What is with the new Jurassic Park schtick?
Is this policy for Harvard grants or something? I guess that I don't have a problem requiring grant or other free money recipients to work during the summer, although it seems pretty bogus. My law school didn't have any requirement like this - I don't even remember telling them where I was working or for how long.
10. What are you and Dr. Sattler going to do now?
Who wants to see my Prince Albert?
2 & 5 = Cooley Law Students
PE = unamerican, unpatriotic, traitor
#4 = Yale grad.
Dr. Grant, Dr. Sattler -- you've heard of Chaos Theory?
No? Non-linear equations? Strange attractions?
Dr. Sattler, I refuse to believe that you are not familiar with the concept of attraction!

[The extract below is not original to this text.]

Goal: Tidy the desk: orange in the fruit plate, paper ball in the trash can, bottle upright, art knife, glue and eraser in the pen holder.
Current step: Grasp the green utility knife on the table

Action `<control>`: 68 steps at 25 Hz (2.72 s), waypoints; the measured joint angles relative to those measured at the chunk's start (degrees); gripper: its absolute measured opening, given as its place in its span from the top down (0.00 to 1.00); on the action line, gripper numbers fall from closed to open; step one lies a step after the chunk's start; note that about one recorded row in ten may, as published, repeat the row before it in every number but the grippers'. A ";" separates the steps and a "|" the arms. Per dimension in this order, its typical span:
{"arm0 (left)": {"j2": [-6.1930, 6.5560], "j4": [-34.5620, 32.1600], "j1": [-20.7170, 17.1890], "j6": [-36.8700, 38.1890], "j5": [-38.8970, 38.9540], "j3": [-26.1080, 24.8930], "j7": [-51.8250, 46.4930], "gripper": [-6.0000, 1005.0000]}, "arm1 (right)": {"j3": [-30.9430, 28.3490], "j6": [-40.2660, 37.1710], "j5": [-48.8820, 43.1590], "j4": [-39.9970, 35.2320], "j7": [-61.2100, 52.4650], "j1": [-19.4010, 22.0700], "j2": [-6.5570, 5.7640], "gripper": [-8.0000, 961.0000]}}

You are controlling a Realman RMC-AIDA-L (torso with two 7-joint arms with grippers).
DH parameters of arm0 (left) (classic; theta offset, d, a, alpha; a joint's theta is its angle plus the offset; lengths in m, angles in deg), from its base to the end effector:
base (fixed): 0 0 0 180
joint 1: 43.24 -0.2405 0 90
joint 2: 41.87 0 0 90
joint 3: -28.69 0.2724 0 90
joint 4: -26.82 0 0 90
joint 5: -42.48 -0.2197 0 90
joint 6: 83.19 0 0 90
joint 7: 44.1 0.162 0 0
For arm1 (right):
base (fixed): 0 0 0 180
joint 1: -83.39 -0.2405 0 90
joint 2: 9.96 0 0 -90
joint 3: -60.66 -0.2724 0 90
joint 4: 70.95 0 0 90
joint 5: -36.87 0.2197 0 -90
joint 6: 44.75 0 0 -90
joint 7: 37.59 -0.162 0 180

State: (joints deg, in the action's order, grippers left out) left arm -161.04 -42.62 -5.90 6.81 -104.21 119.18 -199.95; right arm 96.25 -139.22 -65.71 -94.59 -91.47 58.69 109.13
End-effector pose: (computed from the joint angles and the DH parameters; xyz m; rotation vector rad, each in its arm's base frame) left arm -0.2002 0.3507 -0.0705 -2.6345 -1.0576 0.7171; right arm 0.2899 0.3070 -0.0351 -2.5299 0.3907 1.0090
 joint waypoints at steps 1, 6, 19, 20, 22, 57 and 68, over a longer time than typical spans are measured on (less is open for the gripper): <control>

NO ONE CARES!!! HARVARD = TTT
This whole "problem" just shows how sheltered most law students are, even the "best" law students. The policy clearly states that the 10-week work period can include non-law related work, either paid or volunteer. Any person smart enough to get admitted to HLS "should" be able to procure a 2 week volunteer opportunity, even on short notice. Homeless shelters, soup kitchens, hospitals, museums, public gardens, senior citizen centers (and assisted living homes), etc., are just a few types of institutions that are constantly looking for people to volunteer their help, and most understand that many of the volunteers are not committed to the long haul- they don't care, they just want whatever help you can give.
WHO CARES!! WHy is it every email from some retarded 2L at Harvard about something completely mundane and retarded gets a post on ATL?
Seriously WTF! NEXT HEADLINE, PARKING PASS ISSUE FOR ONE HARVARD LAW STUDENT. . . IS IT THE END OF THE WORLD?
anyone else have an overwhelming desire to take PE in the shitter?
Did Elie go to Harvard Law School?
Is Elie an extreme affirmative action activist blogger?
Is Elie a racist?
Did Elie complete his eighth grade grammar course?
Find the answers to many of these questions and more, implicit in all AbovetheLaw.com posts.
Can we try to not mention Hahvad for a WHOLE WEEK?
This has turned into AboveTheCrimson.
All the Harvard grads at
CravaTTTTTTTTTTTTTTTTTTTTTTTTTTTTTTTTTTTTTTTTTTTTTTTTTTTTTTTTTTTTTTTTTTTTTTTh
couldn't keep the ship from sinking
awww a few snobs at Harvard don't have jobs
why don't they ask their daddy for some $$$
dumb post
-hls 09
We don't actually think that PE is really a retired partner from a top law firm who trolls ATL all day with 20-somethings who make comments like #17's, do we?
Maybe the law students can set up sponsorship sites just as the undergrads have started to do. Because, you know, it's a real travesty if these people have to incur debt like the little people do.
HARVARD = TTT
@ 30 - Thank you, beat me to it. Perhaps more stupid than people lamenting this policy is Harvard's decision to change it.
Should it really be a surprise that after a 30%+ loss in its endowment Harvard would make cuts in its financial aid (like other parts of its budget)? Why is this even an issue? Harvard would still get very good students if it were to abolish financial aid entirely, and the new policy is nowhere close to doing this.
Do "many schools" really require this? I don't think my school has this kind of rule...
"Suffolk Law School Adapts Financial Aid Policy to Teach Graduates How to Make Change, for Cash Register Work"
Have the NAACP and the ACLU jumped in crying about this yet?